In tax law, “nexus” is a connection to a particular locality that triggers a tax liability. Determining whether your company has nexus in a given state is not always straightforward.
If you lease or own an office or warehouse in a state, it’s likely you have nexus there. Similarly, if you have employees, contractors or agents in a state who sell, install or deliver products and services, you probably have nexus there.
Keep in mind that you can have nexus in a state or municipality even without a physical presence there. Also, nexus is defined differently for different types of taxes.
Forty-five states collect sales tax. If you ship goods into these states in your own trucks (instead of common carrier), you may be required to collect and remit sales tax there. If you are selling goods online, you may have to collect sales tax for the states you ship to.
Online retailers should also be aware that many states have passed legislation in the form of so-called “click-thru” nexus laws that significantly reduce the physical presence requirements for nexus. Website linking or click-thru arrangements can create nexus, although most states have a dollar threshold that must be met before taxes are due.
Generally, if your company derives income from sources within a state, has a physical presence there, or has employees who live there, your business is subject to income tax in that state. But defining “sources within a state” is not always simple.

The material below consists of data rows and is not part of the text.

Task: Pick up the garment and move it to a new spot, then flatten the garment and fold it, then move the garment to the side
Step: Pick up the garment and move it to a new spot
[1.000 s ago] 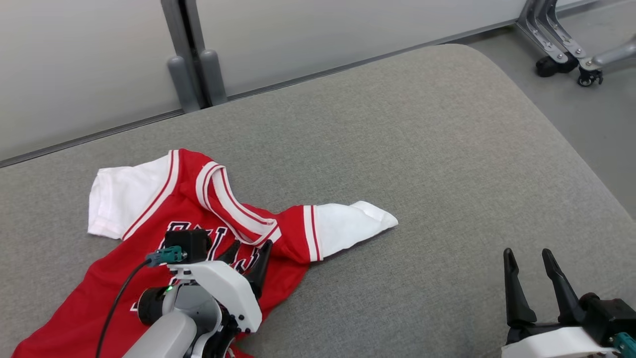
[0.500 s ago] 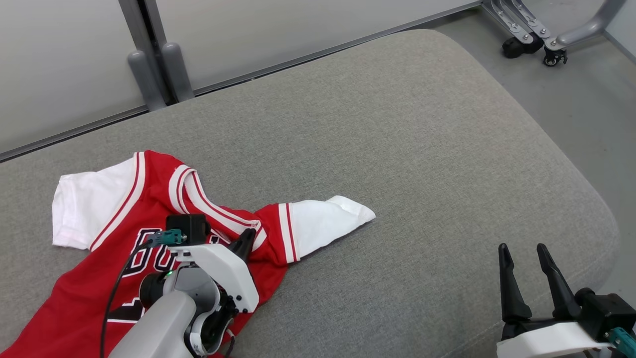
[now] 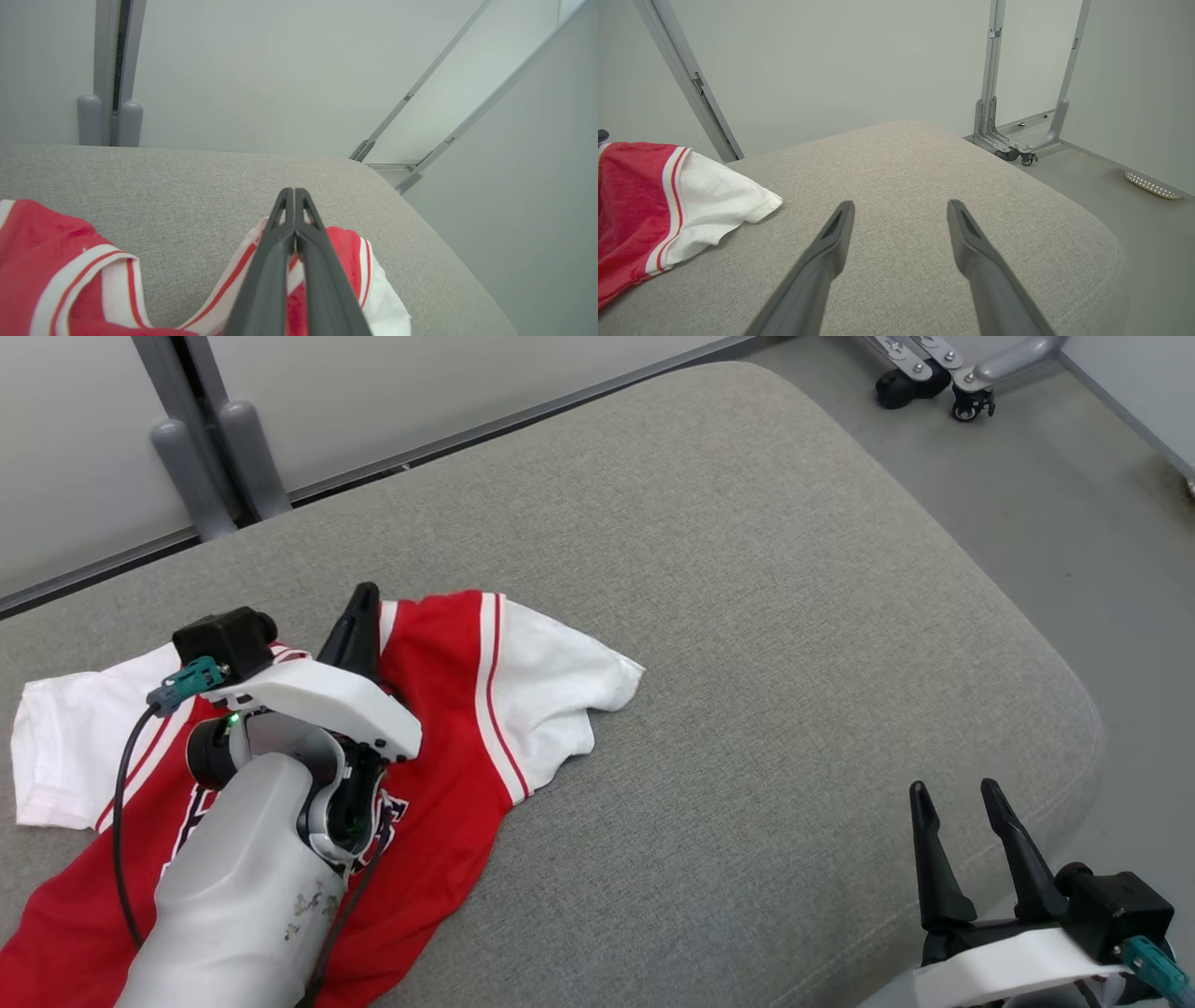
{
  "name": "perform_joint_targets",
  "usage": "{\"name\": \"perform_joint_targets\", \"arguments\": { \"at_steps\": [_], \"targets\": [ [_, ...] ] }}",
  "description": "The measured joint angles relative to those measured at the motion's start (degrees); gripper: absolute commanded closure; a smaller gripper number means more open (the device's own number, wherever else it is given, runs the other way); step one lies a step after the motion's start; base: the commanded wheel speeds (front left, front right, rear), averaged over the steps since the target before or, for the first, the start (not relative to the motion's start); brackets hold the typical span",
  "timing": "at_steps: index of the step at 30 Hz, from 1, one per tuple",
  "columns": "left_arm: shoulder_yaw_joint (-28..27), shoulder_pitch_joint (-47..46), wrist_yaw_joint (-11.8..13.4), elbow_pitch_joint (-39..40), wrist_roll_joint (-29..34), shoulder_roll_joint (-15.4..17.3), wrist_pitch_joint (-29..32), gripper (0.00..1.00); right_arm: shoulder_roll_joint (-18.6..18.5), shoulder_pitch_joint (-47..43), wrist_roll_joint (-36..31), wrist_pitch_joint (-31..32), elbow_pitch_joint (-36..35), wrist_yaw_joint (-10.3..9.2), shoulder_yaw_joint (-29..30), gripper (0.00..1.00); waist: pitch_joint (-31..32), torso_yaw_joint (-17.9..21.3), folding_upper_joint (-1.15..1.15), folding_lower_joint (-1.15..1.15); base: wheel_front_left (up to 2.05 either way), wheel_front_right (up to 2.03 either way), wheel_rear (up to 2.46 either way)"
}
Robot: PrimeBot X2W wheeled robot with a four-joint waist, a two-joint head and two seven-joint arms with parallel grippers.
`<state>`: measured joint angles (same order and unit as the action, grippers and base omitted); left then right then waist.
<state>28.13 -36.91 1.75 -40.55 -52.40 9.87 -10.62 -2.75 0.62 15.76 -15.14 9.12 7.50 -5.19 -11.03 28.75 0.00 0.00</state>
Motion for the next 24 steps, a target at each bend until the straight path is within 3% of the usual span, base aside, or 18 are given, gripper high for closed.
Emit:
{"name": "perform_joint_targets", "arguments": {
  "at_steps": [4, 6, 7, 8, 15, 22, 24],
  "targets": [
    [-1.52, -1.94, -1.30, -4.37, 0.45, -1.26, -3.15, 1.00, 0.00, 0.02, 0.29, 0.00, 0.19, 0.00, -0.24, 0.00, -0.57, 0.79, 0.00, 0.00, 0.00, 0.00, 0.00],
    [-1.97, -2.15, -1.79, -5.22, 0.47, -1.64, -3.64, 0.60, -0.01, 0.02, 0.30, 0.00, 0.22, 0.00, -0.20, 0.00, -0.66, 0.83, 0.00, 0.00, 0.00, 0.00, 0.00],
    [-1.89, -2.25, -2.68, -7.22, 0.63, -2.35, -3.80, 0.15, 0.02, 0.02, 0.33, 0.00, 0.26, 0.00, 0.20, 0.00, -0.57, 0.69, 0.00, 0.00, 0.00, 0.00, 0.00],
    [-1.74, -2.25, -3.10, -8.17, 0.97, -2.71, -3.94, 0.00, -0.01, 0.01, 0.32, 0.00, 0.26, 0.00, 0.57, 0.00, -0.51, 0.48, 0.00, 0.00, 0.00, 0.00, 0.00],
    [1.75, -2.05, -3.94, -11.16, 6.58, -2.24, -4.31, 0.00, 0.00, -0.12, 0.13, 0.00, 0.23, 0.00, 2.09, 0.00, 0.60, -2.18, 0.00, 0.00, 0.00, 0.00, 0.00],
    [0.88, 11.01, -3.01, 0.10, 10.18, -2.13, -4.46, 0.00, 0.00, -3.24, -1.46, 0.01, -0.08, 0.00, 5.09, 0.00, 3.68, -6.61, 0.00, 0.00, 0.00, 0.00, 0.00],
    [0.07, 15.83, -1.56, 3.25, 10.21, -1.01, -4.47, 0.00, 0.03, -4.01, -1.86, 0.00, -0.34, 0.00, 5.77, 0.00, 4.68, -8.08, 0.00, 0.00, 0.00, 0.00, 0.00]
  ]
}}
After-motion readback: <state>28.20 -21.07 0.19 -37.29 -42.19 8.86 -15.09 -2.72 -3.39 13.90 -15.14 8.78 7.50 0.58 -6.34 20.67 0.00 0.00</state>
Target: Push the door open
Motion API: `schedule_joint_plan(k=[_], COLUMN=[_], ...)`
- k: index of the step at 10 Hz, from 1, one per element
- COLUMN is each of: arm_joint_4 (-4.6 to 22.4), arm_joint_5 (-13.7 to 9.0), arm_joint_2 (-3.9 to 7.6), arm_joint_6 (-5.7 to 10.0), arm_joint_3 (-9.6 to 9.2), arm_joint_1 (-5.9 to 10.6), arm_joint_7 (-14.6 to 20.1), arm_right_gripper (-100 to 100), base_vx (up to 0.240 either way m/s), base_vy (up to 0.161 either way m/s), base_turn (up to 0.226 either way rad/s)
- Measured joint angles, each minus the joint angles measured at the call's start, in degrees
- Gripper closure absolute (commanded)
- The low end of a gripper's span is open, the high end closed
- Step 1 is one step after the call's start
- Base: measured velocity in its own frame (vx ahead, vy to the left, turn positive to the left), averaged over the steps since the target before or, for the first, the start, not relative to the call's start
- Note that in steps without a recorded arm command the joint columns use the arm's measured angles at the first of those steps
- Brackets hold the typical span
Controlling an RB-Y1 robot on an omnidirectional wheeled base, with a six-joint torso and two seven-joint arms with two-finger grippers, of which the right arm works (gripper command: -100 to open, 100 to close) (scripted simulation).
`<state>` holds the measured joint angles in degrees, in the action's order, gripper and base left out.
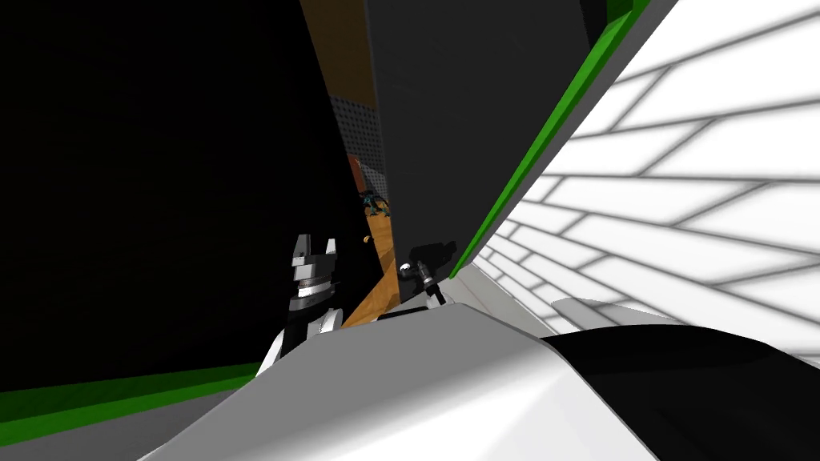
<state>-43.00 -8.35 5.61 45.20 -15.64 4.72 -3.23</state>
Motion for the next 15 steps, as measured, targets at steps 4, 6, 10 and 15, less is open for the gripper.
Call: schedule_joint_plan(k=[4, 6, 10, 15], arm_joint_4=[1.8, 1.6, 1.7, 1.6], arm_joint_5=[-0.7, -0.4, 0.3, 0.4], arm_joint_2=[-0.14, -0.53, -2.04, -1.98], arm_joint_6=[1.05, 0.43, -0.55, -0.65], arm_joint_3=[1.38, 0.69, -0.96, -1.18], arm_joint_1=[1.41, 1.26, 1.17, 0.96], arm_joint_7=[-0.4, 0.0, 1.2, 1.4], arm_right_gripper=[-100, -100, -100, -100], base_vx=[-0.116, -0.221, -0.210, 0.099], base_vy=[-0.009, -0.001, -0.007, 0.032], base_turn=[0.023, 0.021, 0.026, 0.018])
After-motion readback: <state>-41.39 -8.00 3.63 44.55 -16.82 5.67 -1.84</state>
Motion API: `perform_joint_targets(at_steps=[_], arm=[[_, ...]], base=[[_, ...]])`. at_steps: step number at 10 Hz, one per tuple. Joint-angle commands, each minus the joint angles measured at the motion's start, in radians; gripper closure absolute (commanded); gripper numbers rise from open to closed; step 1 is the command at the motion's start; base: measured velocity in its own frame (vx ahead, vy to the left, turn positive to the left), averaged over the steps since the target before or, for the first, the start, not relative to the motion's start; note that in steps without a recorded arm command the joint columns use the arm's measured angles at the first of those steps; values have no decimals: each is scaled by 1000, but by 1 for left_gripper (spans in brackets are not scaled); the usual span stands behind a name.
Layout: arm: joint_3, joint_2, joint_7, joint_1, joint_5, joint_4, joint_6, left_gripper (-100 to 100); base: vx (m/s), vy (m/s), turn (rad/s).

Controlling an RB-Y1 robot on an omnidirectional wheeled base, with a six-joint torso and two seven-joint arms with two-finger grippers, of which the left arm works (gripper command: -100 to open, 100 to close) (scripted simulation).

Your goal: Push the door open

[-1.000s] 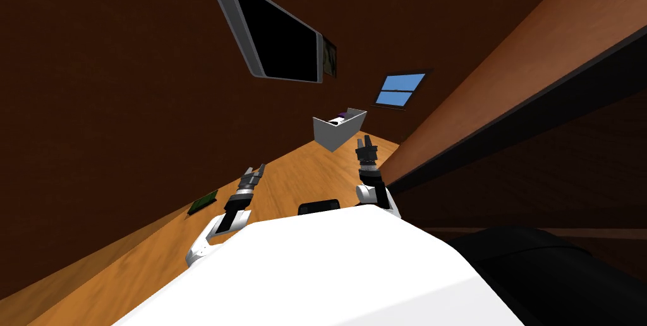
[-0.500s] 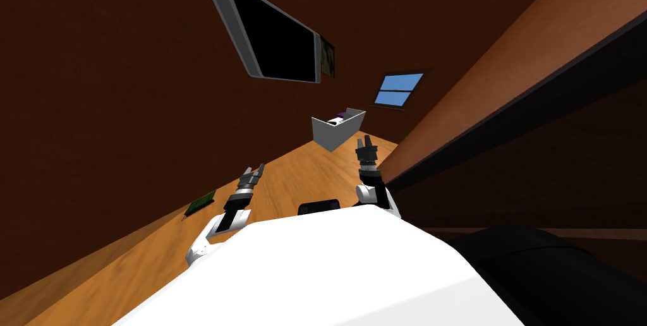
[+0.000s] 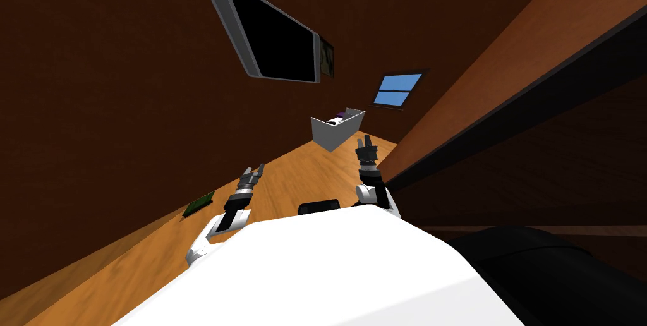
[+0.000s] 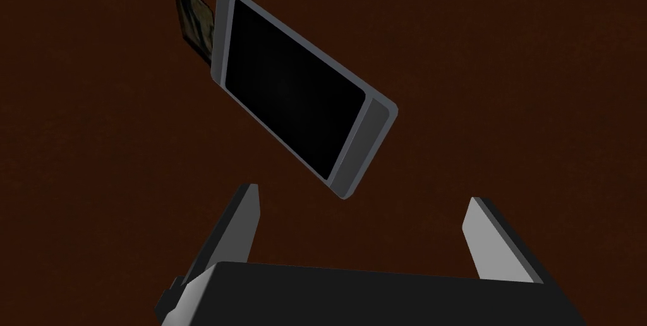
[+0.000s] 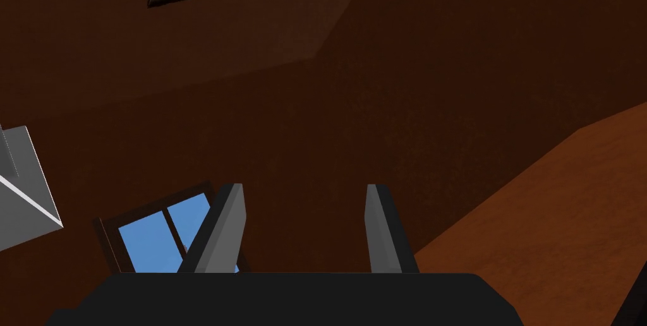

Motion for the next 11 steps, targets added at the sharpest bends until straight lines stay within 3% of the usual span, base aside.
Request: perform_joint_targets(at_steps=[1, 5, 6, 11], arm=[[0, 0, 0, 0, 0, 0, 0, -100], [0, 0, 0, 0, 0, 0, 0, -100], [13, -4, 3, -7, -18, 3, 0, -100], [24, -9, 6, -13, -35, 7, 1, -100]], base=[[-8, -14, -39], [4, 5, 18], [-6, -66, -24], [-16, -86, 24]])
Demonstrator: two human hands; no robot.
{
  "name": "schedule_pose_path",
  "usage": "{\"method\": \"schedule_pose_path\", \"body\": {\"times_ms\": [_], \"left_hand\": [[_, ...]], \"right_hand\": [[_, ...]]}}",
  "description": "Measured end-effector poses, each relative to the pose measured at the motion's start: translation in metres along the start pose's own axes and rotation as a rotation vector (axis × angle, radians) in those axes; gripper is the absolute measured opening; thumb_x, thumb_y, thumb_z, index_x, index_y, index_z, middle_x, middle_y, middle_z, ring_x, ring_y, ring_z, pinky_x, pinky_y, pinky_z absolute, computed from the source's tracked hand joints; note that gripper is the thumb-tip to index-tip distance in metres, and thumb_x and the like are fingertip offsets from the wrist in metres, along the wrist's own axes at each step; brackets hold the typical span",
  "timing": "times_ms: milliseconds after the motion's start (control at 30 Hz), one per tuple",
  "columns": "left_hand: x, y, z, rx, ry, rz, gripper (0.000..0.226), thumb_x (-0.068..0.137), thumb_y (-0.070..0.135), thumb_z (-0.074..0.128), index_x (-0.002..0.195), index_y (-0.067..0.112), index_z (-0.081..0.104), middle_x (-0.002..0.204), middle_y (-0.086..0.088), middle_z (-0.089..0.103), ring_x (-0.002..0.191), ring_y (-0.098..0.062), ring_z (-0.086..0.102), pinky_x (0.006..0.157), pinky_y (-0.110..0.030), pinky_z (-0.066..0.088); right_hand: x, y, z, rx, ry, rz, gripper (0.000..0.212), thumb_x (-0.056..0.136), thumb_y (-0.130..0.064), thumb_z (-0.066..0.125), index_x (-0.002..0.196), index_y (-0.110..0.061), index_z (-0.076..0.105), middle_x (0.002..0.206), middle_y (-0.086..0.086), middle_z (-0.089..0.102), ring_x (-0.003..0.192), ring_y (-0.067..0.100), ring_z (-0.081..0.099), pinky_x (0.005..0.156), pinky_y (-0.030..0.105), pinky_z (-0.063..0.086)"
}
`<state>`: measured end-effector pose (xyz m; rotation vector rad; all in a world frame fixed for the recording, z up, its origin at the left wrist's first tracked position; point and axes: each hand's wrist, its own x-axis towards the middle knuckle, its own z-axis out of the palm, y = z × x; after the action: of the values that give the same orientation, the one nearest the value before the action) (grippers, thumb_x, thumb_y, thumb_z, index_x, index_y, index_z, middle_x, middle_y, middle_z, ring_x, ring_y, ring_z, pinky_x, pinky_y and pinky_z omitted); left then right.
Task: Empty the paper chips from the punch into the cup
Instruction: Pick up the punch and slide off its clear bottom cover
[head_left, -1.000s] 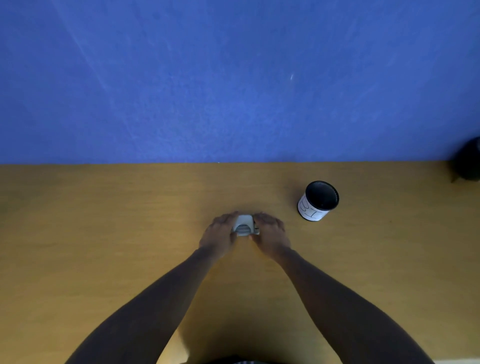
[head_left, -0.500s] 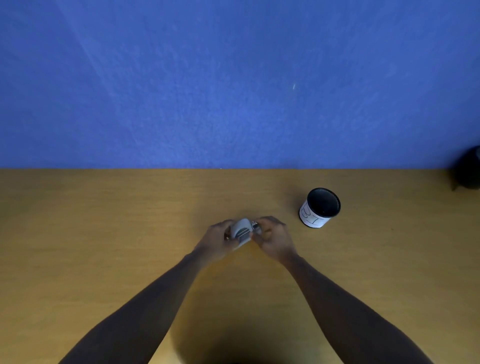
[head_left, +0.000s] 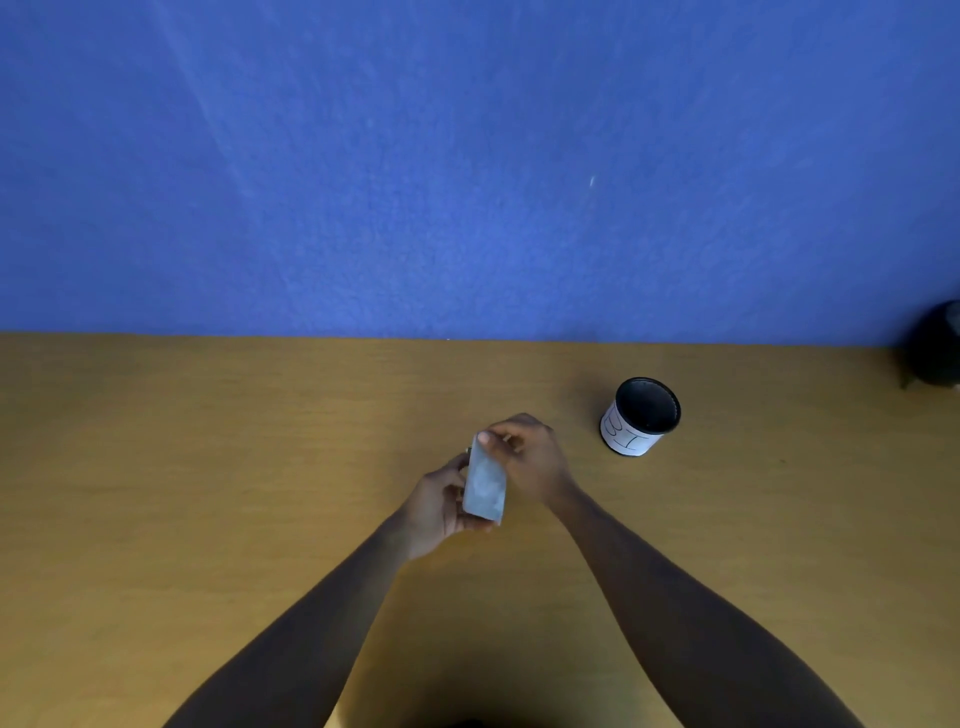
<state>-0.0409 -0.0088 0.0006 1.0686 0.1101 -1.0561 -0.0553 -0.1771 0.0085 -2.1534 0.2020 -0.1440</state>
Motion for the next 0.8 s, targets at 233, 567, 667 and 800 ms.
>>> {"method": "schedule_pose_path", "body": {"times_ms": [233,567,667,800], "left_hand": [[-0.005,-0.01,0.011,-0.286,-0.009,-0.002,0.051,0.086,0.03,0.047,0.128,0.002,0.05,0.103,-0.019,0.055,0.086,-0.034,0.058,0.075,-0.049,0.055],[-0.007,-0.024,0.021,-0.367,0.123,-0.06,0.075,0.091,0.067,0.036,0.116,-0.001,0.058,0.085,-0.018,0.061,0.076,-0.037,0.063,0.058,-0.039,0.057],[-0.006,-0.026,0.023,-0.339,0.142,-0.044,0.072,0.093,0.065,0.033,0.111,0.002,0.062,0.083,-0.017,0.067,0.077,-0.036,0.067,0.059,-0.037,0.054],[-0.006,-0.022,0.026,-0.38,0.172,-0.033,0.069,0.092,0.065,0.034,0.108,0.003,0.062,0.079,-0.017,0.065,0.071,-0.033,0.064,0.06,-0.039,0.055]], "right_hand": [[0.006,-0.013,0.0,-0.105,-0.045,0.01,0.017,0.088,-0.027,0.068,0.09,-0.012,0.076,0.09,0.0,0.066,0.078,0.011,0.06,0.068,0.021,0.045],[0.007,-0.032,0.008,-0.241,-0.253,0.034,0.014,0.087,-0.023,0.067,0.09,-0.011,0.075,0.097,0.003,0.071,0.087,0.016,0.064,0.079,0.033,0.053],[0.007,-0.039,0.008,-0.278,-0.3,0.011,0.018,0.09,-0.023,0.065,0.093,-0.009,0.075,0.101,0.005,0.071,0.091,0.019,0.065,0.08,0.036,0.053],[0.011,-0.045,0.009,-0.296,-0.311,-0.008,0.018,0.09,-0.022,0.065,0.092,-0.007,0.074,0.101,0.007,0.069,0.092,0.021,0.064,0.083,0.04,0.053]]}}
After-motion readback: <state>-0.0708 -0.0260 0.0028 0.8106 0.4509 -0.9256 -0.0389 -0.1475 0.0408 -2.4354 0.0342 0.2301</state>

For example, states can’t collect income tax on revenues derived from a salesperson employed in a state if he or she does nothing more than solicit orders, and the orders are approved and fulfilled in another state. Note that this regulation applies only to the sale of tangible personal property — not to the sale of services.
Companies are generally required to collect and remit payroll taxes in every state where employees are located. If employees live in one state and work in another, your company may owe payroll tax in both states, although some neighboring states have reciprocation agreements.
The Mobile Workforce State Income Tax Simplification Act of 201, still being debated by Congress, would require an employee to work more than 30 days in another state before being subject to withholding and income tax in that state.
Some states charge franchise tax for the privilege of being chartered or operating in the state. The amount of tax is not calculated on income, but rather on assets, net worth or capital stock of the company.
States are becoming more aggressive about collecting revenue they believe is due to them. Neglecting a SALT liability can result in significant penalties and interest, so it pays to pay attention to SALT.